▶ _What you will do_: For the data below, give the number of lines in which "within" occurs. Include nothing besides that number.

▶ _Raw data_:
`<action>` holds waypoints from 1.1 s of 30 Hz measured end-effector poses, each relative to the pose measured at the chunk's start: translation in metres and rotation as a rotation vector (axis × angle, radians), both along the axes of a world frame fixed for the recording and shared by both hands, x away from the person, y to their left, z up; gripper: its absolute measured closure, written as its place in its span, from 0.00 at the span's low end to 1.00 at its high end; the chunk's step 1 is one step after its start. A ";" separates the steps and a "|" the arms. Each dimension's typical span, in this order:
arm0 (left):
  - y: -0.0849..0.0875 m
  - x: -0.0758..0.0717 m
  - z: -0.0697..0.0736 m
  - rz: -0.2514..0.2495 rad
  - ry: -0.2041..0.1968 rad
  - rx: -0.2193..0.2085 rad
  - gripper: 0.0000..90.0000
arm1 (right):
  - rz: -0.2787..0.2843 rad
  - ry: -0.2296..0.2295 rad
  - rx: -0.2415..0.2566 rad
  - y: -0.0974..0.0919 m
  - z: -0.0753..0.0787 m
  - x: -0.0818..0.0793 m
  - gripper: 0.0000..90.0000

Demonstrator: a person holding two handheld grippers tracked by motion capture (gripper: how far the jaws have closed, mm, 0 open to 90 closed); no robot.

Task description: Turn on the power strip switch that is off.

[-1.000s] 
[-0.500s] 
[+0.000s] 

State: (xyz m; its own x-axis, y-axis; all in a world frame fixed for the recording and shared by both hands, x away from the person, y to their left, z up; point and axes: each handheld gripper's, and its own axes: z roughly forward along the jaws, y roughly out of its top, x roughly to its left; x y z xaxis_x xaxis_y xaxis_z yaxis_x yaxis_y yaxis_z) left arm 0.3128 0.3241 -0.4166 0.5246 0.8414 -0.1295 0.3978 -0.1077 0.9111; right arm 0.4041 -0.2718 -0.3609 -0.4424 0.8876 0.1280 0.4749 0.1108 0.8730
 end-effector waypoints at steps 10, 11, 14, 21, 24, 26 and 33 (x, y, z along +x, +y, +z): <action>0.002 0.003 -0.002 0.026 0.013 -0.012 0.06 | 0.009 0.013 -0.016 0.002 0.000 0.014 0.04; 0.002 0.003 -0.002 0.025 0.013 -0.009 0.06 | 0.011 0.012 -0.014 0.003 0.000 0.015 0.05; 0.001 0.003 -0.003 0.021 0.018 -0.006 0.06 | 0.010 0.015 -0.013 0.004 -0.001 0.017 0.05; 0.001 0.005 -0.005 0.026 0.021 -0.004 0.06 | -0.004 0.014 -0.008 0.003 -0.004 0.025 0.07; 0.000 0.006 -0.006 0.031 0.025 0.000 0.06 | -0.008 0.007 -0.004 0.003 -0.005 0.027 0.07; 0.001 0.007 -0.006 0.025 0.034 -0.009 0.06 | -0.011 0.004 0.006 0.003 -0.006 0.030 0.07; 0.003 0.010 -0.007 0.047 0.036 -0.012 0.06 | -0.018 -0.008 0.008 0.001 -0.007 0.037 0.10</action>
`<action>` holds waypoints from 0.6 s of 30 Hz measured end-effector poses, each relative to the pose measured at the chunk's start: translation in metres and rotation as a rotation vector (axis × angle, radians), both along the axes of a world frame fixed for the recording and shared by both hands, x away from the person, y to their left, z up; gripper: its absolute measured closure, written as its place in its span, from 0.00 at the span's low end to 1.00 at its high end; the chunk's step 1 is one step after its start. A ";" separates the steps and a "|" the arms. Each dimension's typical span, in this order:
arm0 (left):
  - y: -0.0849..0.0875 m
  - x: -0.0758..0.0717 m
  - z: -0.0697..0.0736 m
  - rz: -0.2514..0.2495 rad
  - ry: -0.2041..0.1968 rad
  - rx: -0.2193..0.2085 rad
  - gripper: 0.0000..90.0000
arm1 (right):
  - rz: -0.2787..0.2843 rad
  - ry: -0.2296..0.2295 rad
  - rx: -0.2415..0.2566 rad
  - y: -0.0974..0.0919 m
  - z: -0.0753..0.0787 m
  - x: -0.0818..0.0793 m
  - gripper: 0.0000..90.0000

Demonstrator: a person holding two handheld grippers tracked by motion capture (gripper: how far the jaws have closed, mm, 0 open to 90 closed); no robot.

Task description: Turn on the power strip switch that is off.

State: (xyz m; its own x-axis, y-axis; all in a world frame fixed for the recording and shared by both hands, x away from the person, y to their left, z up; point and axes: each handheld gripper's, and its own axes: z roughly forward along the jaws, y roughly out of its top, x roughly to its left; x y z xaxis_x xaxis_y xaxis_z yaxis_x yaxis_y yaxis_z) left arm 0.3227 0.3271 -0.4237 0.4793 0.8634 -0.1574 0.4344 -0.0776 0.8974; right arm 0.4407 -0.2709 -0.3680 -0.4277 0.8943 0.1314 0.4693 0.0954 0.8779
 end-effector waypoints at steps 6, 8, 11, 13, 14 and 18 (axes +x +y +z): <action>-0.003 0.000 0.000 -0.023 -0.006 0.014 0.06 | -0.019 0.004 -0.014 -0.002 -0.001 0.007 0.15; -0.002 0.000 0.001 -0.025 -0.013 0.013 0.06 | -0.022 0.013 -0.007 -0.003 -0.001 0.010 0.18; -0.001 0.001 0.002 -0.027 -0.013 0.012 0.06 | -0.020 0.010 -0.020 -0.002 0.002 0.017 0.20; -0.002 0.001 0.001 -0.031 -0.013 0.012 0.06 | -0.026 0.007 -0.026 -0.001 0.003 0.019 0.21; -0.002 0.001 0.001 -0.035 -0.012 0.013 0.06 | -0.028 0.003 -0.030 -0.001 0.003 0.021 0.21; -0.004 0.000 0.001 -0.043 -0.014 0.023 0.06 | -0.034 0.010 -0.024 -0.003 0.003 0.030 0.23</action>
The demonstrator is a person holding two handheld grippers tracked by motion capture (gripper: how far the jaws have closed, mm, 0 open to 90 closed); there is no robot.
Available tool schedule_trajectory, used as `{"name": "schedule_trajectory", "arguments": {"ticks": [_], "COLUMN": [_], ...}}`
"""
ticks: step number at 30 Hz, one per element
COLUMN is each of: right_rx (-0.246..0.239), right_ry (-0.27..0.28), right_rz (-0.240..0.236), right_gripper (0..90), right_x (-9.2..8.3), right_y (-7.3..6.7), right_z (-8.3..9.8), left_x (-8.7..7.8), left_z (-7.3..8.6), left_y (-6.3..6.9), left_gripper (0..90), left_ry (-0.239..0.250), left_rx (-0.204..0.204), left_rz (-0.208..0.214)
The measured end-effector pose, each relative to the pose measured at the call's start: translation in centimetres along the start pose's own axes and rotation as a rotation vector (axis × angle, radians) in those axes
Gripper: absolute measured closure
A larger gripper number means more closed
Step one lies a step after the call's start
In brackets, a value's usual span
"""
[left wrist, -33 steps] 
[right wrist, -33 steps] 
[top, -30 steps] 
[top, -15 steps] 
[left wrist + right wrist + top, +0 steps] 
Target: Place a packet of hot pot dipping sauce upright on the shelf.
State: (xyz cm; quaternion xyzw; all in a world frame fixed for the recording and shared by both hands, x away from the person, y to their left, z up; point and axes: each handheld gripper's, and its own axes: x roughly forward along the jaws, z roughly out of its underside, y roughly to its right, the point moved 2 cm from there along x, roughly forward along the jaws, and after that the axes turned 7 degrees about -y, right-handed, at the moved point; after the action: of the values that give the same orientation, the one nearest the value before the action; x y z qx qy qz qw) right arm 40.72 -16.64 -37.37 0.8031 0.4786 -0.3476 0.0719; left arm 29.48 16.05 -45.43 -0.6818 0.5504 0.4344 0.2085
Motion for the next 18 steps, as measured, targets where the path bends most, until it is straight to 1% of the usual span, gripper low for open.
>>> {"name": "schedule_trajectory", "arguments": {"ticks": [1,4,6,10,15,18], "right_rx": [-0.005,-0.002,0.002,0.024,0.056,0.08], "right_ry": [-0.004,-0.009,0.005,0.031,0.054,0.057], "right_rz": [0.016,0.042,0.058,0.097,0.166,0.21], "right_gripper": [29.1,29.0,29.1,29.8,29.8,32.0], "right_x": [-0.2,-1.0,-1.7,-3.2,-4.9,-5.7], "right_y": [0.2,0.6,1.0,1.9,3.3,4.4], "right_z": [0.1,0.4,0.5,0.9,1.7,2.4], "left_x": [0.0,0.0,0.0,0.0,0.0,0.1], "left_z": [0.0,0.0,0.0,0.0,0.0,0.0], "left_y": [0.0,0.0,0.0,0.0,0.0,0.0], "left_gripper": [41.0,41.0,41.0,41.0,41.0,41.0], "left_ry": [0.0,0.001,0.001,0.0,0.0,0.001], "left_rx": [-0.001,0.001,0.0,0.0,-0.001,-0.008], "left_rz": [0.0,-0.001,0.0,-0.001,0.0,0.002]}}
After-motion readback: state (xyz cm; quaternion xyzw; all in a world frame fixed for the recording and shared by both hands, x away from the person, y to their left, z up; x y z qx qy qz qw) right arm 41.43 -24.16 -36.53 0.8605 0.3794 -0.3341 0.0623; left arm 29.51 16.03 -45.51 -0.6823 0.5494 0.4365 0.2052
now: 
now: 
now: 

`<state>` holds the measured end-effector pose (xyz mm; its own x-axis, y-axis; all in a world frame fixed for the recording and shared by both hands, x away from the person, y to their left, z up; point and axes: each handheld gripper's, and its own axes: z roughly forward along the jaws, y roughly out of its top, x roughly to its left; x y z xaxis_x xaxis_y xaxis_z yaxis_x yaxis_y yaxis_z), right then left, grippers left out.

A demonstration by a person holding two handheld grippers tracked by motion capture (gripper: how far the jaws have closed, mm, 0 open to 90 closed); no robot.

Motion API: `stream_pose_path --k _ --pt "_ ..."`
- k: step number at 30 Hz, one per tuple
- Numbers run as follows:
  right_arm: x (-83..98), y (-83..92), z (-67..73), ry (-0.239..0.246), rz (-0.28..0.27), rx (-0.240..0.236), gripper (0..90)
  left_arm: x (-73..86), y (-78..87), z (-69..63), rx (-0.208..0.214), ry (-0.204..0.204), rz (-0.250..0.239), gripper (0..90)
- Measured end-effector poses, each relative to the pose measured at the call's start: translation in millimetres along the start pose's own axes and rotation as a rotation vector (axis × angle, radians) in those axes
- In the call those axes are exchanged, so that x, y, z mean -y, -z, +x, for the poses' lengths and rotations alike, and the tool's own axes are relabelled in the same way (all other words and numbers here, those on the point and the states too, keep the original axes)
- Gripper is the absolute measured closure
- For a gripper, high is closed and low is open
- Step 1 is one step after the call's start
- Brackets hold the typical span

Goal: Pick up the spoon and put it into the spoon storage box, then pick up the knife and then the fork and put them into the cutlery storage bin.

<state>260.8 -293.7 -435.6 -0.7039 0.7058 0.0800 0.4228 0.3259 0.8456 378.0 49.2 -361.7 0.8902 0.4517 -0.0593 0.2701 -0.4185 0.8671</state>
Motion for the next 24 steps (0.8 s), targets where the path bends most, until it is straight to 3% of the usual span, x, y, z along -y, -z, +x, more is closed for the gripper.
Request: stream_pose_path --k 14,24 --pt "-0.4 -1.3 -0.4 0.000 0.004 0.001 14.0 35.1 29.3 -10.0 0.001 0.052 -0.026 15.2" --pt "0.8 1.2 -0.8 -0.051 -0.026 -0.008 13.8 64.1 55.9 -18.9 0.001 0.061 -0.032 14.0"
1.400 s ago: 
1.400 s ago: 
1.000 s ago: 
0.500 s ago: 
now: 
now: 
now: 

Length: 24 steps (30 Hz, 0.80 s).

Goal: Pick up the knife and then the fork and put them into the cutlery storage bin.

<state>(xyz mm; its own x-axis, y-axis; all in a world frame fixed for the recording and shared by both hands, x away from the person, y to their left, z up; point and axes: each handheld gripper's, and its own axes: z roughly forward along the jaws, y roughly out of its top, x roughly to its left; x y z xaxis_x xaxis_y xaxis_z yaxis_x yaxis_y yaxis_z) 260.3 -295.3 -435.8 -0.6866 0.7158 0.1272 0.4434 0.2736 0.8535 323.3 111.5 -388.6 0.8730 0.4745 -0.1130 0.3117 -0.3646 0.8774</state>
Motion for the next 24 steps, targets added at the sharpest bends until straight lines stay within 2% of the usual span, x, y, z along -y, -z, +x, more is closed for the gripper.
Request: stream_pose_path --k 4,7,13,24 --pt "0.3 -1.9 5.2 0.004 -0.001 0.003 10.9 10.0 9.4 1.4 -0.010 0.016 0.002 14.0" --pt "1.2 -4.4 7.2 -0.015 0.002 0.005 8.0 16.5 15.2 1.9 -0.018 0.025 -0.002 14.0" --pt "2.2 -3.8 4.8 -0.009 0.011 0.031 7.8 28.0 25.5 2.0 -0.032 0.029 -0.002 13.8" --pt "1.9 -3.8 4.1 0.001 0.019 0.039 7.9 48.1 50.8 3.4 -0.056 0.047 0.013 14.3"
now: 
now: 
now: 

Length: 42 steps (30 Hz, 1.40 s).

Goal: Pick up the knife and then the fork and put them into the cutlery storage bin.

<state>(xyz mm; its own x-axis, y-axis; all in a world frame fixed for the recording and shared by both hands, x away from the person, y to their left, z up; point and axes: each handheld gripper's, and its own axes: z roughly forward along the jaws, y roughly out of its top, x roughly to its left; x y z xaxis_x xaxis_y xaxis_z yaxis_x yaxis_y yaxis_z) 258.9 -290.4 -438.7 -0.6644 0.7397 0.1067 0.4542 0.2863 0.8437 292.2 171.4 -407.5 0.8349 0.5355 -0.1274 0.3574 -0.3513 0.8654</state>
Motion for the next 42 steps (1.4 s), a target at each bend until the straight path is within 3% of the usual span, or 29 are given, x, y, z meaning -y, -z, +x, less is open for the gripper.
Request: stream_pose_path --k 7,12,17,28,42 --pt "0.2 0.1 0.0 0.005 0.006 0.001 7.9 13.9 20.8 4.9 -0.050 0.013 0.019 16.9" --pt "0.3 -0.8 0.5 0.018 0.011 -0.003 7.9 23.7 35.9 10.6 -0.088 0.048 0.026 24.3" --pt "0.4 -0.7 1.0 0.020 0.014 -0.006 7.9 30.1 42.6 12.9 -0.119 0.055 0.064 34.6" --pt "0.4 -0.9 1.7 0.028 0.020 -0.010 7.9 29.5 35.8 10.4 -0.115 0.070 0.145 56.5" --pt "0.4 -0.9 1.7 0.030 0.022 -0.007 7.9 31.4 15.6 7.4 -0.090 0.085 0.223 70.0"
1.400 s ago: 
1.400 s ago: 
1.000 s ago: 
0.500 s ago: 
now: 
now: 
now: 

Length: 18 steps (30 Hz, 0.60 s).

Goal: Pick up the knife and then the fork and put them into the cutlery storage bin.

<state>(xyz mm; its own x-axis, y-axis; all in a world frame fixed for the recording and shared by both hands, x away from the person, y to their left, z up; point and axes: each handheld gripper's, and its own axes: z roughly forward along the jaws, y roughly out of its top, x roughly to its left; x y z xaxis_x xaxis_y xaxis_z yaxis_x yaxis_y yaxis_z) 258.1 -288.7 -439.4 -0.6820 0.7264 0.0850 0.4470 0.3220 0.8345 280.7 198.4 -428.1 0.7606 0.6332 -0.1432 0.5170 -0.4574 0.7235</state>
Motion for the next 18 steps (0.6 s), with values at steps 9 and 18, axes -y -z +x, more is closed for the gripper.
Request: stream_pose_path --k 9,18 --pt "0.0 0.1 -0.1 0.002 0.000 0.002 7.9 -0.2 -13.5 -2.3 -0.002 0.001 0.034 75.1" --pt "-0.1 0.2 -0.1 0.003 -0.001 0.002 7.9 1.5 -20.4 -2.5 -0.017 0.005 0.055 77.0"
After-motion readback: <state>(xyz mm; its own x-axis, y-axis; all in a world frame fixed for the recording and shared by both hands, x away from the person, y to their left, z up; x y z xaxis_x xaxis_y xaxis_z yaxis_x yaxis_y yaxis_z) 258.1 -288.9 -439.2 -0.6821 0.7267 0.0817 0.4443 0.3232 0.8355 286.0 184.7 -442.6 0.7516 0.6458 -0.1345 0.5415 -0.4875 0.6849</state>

▶ _Answer space_: 2